# CUBIS RBA HEAD



## Andre (27/1/16)

Cubis RBA head has been released! Any vendors bringing this in please?







http://www.joyetech.com/product/bf-rba-head/

Reactions: Like 4 | Agree 1 | Winner 5


----------



## Andre (29/1/16)

@JakesSA?


----------



## JakesSA (29/1/16)

Most definitely .. may not see them before Chinese new year holidays though ..

Reactions: Like 3 | Agree 1 | Thanks 1


----------



## Lingogrey (8/2/16)

@Andre - You might have seen this already, but if not (I think they were only uploaded today and I might have missed it, but I haven't seen @Maxxis posting it on the forum yet): http://www.lungcandy.co.za/product/joyetech-cubis-rba-coil/

Reactions: Winner 2 | Thanks 1


----------



## Andre (9/2/16)

Lingogrey said:


> @Andre - You might have seen this already, but if not (I think they were only uploaded today and I might have missed it, but I haven't seen @Maxxis posting it on the forum yet): http://www.lungcandy.co.za/product/joyetech-cubis-rba-coil/


Thank you so much. You  big time. 

Read your message late last night. Placed my order right then. Have already received my tracking number. Impressive @Maxxis

Reactions: Like 2


----------



## Maxxis (9/2/16)

Hi all.

Apologies for now posting this yet but as @Lingogrey said I do have stock. 

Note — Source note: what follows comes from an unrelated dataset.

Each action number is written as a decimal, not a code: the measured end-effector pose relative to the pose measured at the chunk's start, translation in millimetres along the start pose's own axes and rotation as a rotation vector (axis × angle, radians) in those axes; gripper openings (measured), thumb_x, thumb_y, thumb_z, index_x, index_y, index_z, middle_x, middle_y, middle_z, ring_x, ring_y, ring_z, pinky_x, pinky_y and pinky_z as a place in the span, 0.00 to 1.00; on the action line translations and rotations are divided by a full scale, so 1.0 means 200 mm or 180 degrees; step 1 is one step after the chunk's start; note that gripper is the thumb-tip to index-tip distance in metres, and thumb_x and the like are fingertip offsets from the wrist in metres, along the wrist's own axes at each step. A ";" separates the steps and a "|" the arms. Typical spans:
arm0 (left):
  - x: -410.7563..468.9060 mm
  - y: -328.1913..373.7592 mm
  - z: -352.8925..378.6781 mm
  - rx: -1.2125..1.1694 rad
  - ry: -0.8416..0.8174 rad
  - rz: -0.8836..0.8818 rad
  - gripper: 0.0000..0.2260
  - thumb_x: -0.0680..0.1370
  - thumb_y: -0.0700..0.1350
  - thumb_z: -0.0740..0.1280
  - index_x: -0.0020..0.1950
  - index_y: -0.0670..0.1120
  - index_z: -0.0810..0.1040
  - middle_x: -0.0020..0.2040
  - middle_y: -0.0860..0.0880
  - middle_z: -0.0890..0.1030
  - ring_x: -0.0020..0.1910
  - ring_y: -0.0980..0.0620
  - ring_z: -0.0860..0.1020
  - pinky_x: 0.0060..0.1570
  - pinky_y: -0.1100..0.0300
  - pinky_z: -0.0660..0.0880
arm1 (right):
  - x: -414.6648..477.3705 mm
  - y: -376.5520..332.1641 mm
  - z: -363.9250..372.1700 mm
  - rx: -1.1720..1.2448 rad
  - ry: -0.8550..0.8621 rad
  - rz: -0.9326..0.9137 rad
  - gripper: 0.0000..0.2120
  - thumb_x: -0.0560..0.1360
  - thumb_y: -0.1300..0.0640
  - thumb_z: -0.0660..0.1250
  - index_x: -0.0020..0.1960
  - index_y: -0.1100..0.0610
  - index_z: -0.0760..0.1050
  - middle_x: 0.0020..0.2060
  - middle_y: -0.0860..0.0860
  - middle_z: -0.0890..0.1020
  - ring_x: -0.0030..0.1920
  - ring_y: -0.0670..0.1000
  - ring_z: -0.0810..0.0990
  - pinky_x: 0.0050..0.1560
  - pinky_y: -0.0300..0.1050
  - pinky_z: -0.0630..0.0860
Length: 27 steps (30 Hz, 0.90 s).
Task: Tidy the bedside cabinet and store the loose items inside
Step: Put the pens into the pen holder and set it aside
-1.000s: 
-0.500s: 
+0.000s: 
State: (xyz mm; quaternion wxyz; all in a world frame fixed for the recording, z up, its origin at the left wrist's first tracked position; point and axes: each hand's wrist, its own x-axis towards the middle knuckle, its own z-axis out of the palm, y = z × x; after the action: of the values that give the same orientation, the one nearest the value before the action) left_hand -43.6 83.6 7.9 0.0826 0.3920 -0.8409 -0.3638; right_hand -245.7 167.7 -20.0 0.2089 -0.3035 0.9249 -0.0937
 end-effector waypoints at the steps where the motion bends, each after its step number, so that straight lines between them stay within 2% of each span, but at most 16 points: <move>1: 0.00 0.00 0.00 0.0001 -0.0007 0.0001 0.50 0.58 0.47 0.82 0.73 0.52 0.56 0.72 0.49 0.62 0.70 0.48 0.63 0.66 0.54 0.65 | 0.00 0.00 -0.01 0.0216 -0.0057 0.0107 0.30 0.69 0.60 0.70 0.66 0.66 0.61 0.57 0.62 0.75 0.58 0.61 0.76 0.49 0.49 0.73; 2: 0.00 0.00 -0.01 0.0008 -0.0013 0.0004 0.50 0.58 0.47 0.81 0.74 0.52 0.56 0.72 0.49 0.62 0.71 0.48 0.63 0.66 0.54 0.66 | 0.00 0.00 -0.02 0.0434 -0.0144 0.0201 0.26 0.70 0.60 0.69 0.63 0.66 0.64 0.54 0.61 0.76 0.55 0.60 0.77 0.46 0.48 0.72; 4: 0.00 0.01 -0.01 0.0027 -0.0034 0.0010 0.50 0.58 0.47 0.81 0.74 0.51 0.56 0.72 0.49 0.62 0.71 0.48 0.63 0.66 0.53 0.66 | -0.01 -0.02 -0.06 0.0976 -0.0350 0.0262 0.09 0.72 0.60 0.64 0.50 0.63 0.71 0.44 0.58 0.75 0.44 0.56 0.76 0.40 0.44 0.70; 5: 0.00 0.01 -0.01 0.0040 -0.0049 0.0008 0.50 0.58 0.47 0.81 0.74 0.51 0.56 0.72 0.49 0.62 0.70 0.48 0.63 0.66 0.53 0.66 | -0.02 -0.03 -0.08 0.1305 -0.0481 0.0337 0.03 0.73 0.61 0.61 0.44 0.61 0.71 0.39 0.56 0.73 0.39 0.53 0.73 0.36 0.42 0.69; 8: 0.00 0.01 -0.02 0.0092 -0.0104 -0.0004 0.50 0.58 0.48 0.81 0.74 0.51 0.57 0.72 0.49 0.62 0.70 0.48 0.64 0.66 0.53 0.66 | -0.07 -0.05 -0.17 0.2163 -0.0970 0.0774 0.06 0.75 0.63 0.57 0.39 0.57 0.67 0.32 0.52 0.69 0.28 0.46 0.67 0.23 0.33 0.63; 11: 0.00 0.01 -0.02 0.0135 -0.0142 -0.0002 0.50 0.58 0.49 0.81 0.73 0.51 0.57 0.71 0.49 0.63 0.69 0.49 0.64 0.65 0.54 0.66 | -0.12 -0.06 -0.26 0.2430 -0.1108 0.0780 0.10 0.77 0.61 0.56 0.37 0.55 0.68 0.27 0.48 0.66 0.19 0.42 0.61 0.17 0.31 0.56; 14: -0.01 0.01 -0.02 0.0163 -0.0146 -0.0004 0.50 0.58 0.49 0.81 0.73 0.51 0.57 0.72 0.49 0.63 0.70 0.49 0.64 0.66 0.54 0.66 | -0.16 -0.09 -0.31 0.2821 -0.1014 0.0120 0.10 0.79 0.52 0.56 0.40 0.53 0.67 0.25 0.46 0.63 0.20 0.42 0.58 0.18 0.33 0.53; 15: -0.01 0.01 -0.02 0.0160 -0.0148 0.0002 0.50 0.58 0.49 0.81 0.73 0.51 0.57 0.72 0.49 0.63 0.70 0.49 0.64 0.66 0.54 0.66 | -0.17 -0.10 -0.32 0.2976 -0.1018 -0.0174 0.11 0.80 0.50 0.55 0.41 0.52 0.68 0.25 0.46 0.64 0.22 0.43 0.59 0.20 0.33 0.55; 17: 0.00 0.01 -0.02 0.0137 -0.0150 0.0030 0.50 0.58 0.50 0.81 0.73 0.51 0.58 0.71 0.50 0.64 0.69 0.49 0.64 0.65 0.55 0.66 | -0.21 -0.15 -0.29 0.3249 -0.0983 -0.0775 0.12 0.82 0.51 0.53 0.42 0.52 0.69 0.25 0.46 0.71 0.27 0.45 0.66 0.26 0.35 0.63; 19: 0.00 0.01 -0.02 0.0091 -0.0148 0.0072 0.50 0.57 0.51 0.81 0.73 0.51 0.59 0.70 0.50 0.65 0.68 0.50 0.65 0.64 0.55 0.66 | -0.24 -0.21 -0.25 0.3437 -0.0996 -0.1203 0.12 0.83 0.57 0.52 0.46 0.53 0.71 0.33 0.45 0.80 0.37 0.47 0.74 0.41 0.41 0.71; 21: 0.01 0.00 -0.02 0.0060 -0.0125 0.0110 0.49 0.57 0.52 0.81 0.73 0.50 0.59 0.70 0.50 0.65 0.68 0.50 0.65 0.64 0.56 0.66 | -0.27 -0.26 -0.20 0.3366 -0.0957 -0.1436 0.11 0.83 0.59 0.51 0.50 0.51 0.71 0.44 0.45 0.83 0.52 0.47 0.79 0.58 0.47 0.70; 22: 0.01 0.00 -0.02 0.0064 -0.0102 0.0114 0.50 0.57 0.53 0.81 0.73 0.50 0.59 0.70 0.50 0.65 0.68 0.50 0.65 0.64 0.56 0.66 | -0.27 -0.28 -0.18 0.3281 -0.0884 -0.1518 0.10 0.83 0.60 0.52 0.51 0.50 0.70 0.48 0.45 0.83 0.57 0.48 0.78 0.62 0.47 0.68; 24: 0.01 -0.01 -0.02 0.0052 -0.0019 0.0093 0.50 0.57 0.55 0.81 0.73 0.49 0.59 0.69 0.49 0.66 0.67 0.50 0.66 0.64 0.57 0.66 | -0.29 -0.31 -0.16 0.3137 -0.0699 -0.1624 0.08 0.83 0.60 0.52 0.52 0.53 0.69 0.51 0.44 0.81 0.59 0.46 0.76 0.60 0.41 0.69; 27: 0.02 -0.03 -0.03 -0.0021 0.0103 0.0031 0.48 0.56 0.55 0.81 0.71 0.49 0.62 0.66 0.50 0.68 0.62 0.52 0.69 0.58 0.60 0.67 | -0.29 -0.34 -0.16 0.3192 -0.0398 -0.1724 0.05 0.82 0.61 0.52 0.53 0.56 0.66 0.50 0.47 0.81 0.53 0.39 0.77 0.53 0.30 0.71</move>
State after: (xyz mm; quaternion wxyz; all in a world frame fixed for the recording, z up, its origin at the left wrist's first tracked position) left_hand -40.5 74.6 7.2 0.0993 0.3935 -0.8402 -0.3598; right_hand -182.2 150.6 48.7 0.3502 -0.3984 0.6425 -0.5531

The work really well. Quite impressed. 


Sent from my iPhone using Tapatalk


----------



## wazarmoto (9/2/16)

Also available @ www.jjemporium.co.za from later on today.

Along with cubis tanks.

Reactions: Like 2


----------



## Nooby (9/2/16)

Andre said:


> Thank you so much. You  big time.
> 
> Read your message late last night. Placed my order right then. Have already received my tracking number. Impressive @Maxxis



Hi Andre,

Please keep us posted on your findings when you all setup with the RBA etc.

Thanks,

Reactions: Like 1


----------



## WARMACHINE (9/2/16)

Just to clarify, can you buy a tank with RBA, or is this an add-on ?


----------



## Maxxis (9/2/16)

This is an add-on to the tanks. 


Sent from my iPhone using Tapatalk

Reactions: Like 1 | Agree 1


----------



## Andre (9/2/16)

Nooby said:


> Hi Andre,
> 
> Please keep us posted on your findings when you all setup with the RBA etc.
> 
> Thanks,


Shall do.

Reactions: Thanks 1


----------